• TASK OBJECTIVE:
Once you have read the records below, report how many lines contain the word "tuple", and give nothing besides that number.

• THE DATA:

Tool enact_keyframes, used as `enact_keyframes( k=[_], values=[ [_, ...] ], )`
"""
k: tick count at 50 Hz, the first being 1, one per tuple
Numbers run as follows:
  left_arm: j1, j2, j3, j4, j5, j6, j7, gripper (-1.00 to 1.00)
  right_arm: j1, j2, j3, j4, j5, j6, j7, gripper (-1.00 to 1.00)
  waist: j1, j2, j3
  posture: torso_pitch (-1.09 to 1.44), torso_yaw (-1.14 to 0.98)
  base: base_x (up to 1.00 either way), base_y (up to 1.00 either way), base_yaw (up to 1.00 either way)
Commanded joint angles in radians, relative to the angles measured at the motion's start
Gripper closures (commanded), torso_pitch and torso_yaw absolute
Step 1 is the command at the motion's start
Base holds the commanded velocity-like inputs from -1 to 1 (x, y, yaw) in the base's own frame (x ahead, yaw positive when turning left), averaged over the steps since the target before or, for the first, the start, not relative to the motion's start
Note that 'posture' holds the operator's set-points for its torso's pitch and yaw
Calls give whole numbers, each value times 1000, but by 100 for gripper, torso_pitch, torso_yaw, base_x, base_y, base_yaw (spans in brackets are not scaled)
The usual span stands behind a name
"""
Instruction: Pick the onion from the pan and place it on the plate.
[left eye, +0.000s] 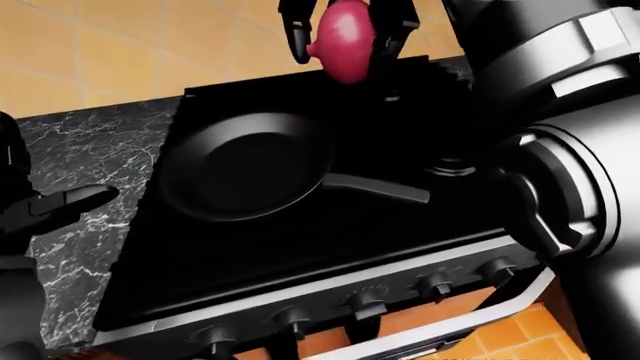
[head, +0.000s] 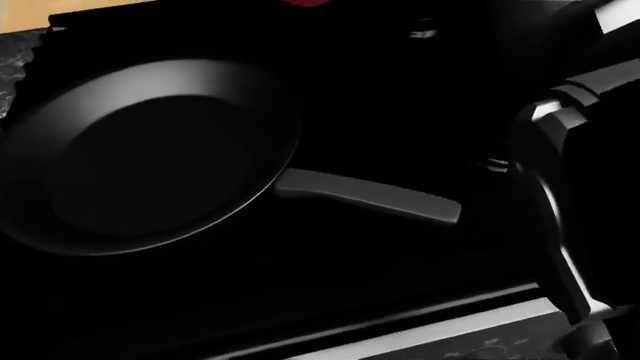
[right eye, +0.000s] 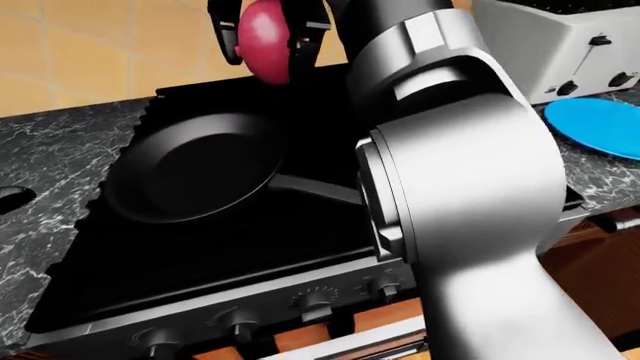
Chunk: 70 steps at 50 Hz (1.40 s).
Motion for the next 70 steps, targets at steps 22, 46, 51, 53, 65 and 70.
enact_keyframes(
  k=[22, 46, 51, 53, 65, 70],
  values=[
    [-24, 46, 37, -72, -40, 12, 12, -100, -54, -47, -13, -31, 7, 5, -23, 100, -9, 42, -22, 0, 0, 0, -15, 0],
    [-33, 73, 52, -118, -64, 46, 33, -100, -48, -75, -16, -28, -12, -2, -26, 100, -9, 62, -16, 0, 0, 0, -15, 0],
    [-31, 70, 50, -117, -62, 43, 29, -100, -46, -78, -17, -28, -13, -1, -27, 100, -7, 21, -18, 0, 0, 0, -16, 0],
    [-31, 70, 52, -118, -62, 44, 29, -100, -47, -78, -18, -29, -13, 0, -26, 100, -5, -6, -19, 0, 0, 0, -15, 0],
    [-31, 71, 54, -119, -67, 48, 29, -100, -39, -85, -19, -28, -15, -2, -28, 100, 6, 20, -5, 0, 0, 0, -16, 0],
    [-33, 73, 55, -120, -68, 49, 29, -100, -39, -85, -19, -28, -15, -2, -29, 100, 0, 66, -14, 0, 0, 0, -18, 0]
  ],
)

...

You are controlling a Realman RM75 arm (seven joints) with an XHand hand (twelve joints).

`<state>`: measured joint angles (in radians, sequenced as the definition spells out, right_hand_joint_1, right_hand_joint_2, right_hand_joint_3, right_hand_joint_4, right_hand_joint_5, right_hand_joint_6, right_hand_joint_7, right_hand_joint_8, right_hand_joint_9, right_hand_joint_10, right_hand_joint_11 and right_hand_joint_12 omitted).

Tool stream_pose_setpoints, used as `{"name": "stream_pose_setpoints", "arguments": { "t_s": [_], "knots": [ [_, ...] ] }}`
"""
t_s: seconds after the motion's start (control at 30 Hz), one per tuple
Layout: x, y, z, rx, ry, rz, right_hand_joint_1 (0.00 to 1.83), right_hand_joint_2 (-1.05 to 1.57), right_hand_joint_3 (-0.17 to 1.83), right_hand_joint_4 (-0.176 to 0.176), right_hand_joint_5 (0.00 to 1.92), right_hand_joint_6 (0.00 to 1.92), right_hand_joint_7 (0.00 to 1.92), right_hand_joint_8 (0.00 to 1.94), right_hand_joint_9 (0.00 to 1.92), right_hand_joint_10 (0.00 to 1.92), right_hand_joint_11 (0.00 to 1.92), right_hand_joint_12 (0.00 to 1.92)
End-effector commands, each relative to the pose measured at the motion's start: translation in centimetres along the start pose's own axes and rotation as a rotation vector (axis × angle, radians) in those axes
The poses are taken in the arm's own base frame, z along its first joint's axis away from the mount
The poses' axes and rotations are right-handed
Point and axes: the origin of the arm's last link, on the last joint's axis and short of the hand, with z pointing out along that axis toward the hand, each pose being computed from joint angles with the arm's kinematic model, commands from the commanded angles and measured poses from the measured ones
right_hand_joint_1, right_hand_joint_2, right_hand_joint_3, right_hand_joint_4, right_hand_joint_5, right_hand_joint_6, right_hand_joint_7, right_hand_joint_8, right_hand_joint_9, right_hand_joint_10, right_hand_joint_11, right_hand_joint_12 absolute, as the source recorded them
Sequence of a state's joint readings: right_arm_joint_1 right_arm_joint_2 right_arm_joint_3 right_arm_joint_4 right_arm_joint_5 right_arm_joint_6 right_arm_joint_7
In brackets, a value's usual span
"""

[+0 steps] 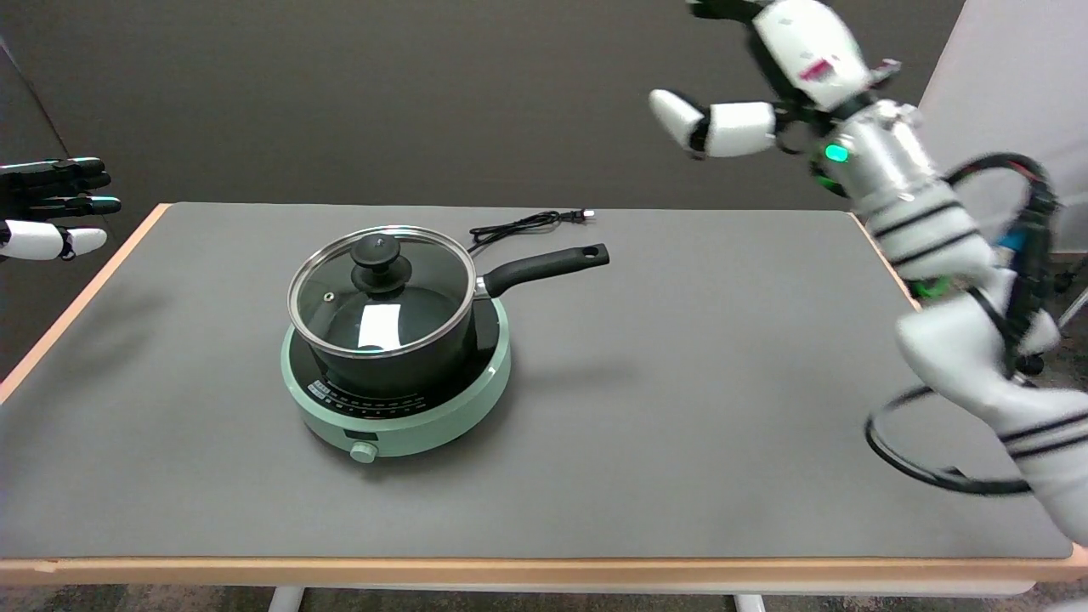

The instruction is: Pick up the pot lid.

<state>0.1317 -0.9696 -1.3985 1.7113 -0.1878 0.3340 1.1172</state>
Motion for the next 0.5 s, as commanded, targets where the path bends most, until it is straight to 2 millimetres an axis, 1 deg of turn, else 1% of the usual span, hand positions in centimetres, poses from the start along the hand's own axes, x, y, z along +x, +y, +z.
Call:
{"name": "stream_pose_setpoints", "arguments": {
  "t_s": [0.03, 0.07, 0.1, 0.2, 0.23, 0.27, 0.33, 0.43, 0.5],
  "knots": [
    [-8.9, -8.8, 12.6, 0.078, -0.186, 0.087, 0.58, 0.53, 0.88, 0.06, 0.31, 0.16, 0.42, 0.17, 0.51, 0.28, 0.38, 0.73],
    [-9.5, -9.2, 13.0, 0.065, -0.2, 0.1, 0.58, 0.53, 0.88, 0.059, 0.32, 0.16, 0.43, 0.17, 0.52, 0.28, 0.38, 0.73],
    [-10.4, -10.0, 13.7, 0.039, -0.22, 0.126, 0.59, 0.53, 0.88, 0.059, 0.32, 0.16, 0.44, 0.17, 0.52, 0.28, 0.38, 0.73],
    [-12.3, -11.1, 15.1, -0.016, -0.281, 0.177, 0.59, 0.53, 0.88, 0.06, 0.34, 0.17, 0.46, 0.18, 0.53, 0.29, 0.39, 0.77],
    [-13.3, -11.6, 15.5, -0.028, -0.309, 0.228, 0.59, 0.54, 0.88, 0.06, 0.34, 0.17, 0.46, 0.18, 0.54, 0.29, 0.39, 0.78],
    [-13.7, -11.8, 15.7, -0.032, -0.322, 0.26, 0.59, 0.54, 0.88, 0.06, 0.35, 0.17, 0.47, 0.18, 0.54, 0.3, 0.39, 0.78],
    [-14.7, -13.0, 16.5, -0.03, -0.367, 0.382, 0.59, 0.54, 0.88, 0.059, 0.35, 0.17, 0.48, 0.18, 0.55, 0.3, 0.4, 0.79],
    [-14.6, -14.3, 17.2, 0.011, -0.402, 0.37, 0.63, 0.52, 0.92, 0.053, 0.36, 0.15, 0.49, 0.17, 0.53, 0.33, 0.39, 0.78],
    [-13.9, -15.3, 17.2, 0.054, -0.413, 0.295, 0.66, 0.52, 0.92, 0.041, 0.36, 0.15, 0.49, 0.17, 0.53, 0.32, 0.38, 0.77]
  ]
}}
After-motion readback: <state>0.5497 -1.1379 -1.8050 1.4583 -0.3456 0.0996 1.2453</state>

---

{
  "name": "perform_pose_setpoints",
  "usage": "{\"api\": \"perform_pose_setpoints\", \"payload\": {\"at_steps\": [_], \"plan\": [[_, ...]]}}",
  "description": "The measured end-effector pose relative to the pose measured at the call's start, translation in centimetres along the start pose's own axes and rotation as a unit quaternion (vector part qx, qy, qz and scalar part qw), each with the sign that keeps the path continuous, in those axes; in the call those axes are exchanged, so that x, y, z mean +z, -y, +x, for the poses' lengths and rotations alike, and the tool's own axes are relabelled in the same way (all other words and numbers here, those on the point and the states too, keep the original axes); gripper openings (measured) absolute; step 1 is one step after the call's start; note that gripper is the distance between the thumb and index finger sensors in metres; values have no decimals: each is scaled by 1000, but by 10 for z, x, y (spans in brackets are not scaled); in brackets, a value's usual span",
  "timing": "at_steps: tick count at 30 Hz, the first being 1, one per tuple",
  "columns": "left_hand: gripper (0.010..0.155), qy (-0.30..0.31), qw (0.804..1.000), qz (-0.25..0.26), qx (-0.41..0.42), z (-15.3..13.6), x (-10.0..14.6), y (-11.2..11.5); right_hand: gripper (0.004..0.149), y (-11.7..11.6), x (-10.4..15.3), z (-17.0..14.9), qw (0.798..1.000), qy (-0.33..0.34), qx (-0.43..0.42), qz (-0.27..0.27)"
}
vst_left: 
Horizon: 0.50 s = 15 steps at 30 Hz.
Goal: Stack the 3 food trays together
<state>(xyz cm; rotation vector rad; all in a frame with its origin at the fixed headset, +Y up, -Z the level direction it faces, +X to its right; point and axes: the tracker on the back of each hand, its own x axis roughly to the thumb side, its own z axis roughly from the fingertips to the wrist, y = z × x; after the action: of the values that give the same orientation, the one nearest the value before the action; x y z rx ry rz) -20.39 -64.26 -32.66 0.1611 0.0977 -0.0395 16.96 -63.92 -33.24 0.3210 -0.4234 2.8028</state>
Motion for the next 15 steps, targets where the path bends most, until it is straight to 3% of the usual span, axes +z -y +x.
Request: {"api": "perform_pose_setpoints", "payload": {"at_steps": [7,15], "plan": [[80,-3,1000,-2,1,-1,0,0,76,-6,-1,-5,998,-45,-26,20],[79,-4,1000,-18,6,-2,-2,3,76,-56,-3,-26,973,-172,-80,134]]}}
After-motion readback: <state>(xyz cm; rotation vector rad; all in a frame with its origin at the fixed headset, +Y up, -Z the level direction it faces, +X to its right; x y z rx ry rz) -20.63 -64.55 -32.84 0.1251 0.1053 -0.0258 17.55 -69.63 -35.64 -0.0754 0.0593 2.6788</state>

• EXERCISE SOLUTION:
3